TASK REQUIREMENTS: Among the lines below, keep only those from the one containing "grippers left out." through the one containing "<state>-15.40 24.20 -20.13", and reproduce them exactly.

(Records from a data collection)
____

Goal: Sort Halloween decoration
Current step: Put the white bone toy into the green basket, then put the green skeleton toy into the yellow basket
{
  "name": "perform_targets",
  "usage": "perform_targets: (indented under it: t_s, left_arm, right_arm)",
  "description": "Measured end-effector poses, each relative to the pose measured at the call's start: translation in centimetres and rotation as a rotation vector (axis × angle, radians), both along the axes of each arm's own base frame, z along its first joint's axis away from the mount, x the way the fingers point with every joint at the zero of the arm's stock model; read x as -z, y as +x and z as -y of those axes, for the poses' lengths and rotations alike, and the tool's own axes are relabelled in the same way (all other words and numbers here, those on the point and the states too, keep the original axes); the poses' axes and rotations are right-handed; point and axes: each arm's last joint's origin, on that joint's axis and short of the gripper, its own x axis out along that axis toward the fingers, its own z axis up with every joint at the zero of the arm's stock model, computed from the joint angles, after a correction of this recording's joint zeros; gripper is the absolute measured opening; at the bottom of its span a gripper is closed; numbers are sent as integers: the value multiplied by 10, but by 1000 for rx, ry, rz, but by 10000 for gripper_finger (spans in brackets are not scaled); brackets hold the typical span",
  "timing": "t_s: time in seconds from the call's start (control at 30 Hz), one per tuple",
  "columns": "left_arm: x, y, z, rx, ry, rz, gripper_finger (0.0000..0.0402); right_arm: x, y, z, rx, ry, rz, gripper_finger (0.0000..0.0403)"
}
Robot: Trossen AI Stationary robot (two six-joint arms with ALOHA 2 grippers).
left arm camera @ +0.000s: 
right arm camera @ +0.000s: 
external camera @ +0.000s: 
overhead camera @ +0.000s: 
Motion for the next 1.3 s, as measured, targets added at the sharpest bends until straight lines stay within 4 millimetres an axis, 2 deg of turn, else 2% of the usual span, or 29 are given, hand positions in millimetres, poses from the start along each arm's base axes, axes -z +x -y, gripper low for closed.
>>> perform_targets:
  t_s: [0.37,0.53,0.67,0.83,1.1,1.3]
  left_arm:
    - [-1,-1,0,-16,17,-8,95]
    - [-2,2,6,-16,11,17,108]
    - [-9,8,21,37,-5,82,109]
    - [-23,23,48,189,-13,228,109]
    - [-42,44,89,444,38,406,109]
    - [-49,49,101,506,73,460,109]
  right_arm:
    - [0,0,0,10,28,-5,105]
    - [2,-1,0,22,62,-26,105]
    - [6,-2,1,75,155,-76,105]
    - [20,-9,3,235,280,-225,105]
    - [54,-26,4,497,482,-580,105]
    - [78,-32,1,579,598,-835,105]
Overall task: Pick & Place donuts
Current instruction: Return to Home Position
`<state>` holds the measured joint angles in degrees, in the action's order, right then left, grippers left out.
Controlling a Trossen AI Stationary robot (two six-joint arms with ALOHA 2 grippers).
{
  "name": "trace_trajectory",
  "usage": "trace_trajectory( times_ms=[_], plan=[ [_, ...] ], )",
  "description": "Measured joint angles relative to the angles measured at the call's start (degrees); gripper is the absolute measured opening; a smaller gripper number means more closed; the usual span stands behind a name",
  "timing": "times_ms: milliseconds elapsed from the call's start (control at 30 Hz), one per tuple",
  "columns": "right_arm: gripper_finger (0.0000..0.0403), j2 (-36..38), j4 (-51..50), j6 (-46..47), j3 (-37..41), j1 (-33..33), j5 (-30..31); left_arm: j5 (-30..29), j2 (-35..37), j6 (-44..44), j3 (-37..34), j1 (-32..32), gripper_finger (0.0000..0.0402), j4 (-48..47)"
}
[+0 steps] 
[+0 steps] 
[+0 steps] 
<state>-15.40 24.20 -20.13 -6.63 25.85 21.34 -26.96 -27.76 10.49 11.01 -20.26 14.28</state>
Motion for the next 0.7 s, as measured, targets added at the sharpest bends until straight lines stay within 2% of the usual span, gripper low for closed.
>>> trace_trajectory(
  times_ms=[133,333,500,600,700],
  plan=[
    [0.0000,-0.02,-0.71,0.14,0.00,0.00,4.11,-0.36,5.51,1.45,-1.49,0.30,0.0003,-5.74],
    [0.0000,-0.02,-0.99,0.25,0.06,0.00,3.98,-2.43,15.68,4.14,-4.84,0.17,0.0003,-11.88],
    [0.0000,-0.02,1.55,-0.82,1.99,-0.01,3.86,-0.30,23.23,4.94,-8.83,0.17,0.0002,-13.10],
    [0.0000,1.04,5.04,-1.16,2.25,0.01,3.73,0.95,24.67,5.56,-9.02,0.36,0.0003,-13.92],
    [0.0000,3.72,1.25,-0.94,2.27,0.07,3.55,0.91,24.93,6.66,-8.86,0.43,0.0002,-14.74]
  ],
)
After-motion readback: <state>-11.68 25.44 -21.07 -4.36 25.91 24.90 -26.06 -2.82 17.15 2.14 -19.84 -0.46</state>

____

SOLUTION BELOW:
`<state>` holds the measured joint angles in degrees, in the action's order, right then left, grippers left out.
Controlling a Trossen AI Stationary robot (two six-joint arms with ALOHA 2 grippers).
{
  "name": "trace_trajectory",
  "usage": "trace_trajectory( times_ms=[_], plan=[ [_, ...] ], )",
  "description": "Measured joint angles relative to the angles measured at the call's start (degrees); gripper is the absolute measured opening; a smaller gripper number means more closed; the usual span stands behind a name",
  "timing": "times_ms: milliseconds elapsed from the call's start (control at 30 Hz), one per tuple",
  "columns": "right_arm: gripper_finger (0.0000..0.0403), j2 (-36..38), j4 (-51..50), j6 (-46..47), j3 (-37..41), j1 (-33..33), j5 (-30..31); left_arm: j5 (-30..29), j2 (-35..37), j6 (-44..44), j3 (-37..34), j1 (-32..32), gripper_finger (0.0000..0.0402), j4 (-48..47)"
}
[+0 steps] 
[+0 steps] 
[+0 steps] 
<state>-15.40 24.20 -20.13 -6.63 25.85 21.34 -26.96 -27.76 10.49 11.01 -20.26 14.28</state>

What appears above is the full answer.